All through Bridge Table, I include menus typical of ladies lunch of the era 20s-60s, as well as a few from the post-60s era after bridge clubs became somewhat passe amongst daughters.
One of the things I found out in my research about ladies lunch and the gender foods of ladies-only menus was this. Corporate press releases drove much of it that ended up on weekly food pages in major newspapers. For cookbook collectors, there’s a whole sub-specialty in corporate-published pamphlets by companies that sold Jell-O, Coca Cola, other foods.
Gelatin (congealed) salads and desserts were featured in menus for ladies from the 1890s on. The invention of Jell-O made them far easier to prepare. Then too, the jewel-like colors of Jell-O were wonderful for color-themed ladies lunch menus. Valentine’s Day pink and red, patriotic July 4th red and blue, red and green for Christmas–all were common. The company pulished enless suggestions for cooking with Jell-O.

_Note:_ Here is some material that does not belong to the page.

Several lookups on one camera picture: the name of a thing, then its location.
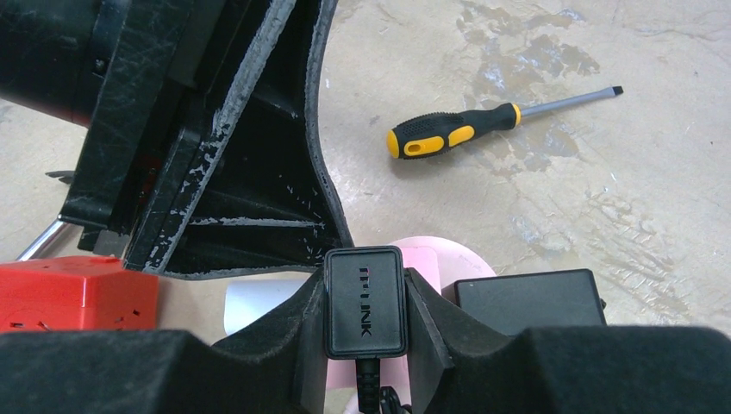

In a pamphlet written by Ida Bailey Allen, one of the prominent food writers of the 30s, put out by Coca Cola in 1932, and titled When you Entertain, she says: “Bridge has become one of the most popular ways of entertaining women guests. . . always acceptable following lunch.”
One menu suggested is for a tea sandwich lunch of watercress and cucumber sandwiches, egg salad sandwiches and . . . Coca Cola Fluff. It combines both Coke and Jell-O.
How do you make Coca Cola Fluff? Lime Jell-O with coke as the liquid. When set, beat it with an egg beater into a froth, and fold in a cup heavy cream whipped until stiff, and let it re-set. [Today, I suppose, you could use Diet Coke, Sugar-free Jell-O and low-cal Kool-Whip.]
Allen also suggests that Coke is the ideal beverage to serve the ladies at lunch trying to lose weight (as they always are) since they claim it is assimilated immediately and that small amount of sugar in a Coke “energizes the body.”